*WHAT YOU WILL DO:*
Return, exactly as written, every line from the first line of the data below through the line that contains "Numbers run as".

-*-

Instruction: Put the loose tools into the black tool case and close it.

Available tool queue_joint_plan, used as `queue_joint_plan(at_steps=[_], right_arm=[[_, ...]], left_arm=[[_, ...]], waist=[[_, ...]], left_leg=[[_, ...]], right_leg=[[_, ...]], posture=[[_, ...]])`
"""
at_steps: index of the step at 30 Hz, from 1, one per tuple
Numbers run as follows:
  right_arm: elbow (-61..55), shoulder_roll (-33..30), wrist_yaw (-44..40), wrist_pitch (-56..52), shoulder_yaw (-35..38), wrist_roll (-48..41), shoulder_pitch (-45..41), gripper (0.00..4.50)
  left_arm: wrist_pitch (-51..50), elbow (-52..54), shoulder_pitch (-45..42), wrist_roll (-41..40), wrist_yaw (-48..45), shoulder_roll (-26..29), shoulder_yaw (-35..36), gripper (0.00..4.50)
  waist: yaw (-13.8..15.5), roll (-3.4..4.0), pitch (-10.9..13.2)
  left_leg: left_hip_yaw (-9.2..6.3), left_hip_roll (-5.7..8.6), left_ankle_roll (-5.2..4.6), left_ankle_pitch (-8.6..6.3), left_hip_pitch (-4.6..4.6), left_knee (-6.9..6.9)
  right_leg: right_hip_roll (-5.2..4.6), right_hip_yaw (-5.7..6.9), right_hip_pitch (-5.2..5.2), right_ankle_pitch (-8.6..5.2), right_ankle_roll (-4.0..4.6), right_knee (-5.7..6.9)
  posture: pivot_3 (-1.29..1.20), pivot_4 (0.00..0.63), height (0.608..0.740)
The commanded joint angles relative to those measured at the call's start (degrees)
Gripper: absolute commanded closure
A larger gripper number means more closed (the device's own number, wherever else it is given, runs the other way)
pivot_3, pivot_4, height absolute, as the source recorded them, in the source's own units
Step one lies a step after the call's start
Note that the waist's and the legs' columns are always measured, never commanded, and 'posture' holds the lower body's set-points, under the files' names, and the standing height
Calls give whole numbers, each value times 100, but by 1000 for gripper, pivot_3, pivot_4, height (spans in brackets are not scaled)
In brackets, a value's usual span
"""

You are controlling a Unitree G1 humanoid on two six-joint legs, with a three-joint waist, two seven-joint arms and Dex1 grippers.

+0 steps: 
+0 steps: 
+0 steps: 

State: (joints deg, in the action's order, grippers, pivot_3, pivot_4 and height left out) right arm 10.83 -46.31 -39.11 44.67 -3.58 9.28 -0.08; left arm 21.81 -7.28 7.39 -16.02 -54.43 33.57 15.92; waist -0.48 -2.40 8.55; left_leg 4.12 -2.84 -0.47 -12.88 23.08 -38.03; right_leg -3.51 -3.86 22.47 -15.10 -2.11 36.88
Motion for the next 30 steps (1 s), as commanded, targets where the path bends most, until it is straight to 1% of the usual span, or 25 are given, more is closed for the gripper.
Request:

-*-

*OUTPUT FOR THIS EXERCISE:*
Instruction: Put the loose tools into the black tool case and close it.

Available tool queue_joint_plan, used as `queue_joint_plan(at_steps=[_], right_arm=[[_, ...]], left_arm=[[_, ...]], waist=[[_, ...]], left_leg=[[_, ...]], right_leg=[[_, ...]], posture=[[_, ...]])`
"""
at_steps: index of the step at 30 Hz, from 1, one per tuple
Numbers run as follows:

This finishes the answer to the exercise.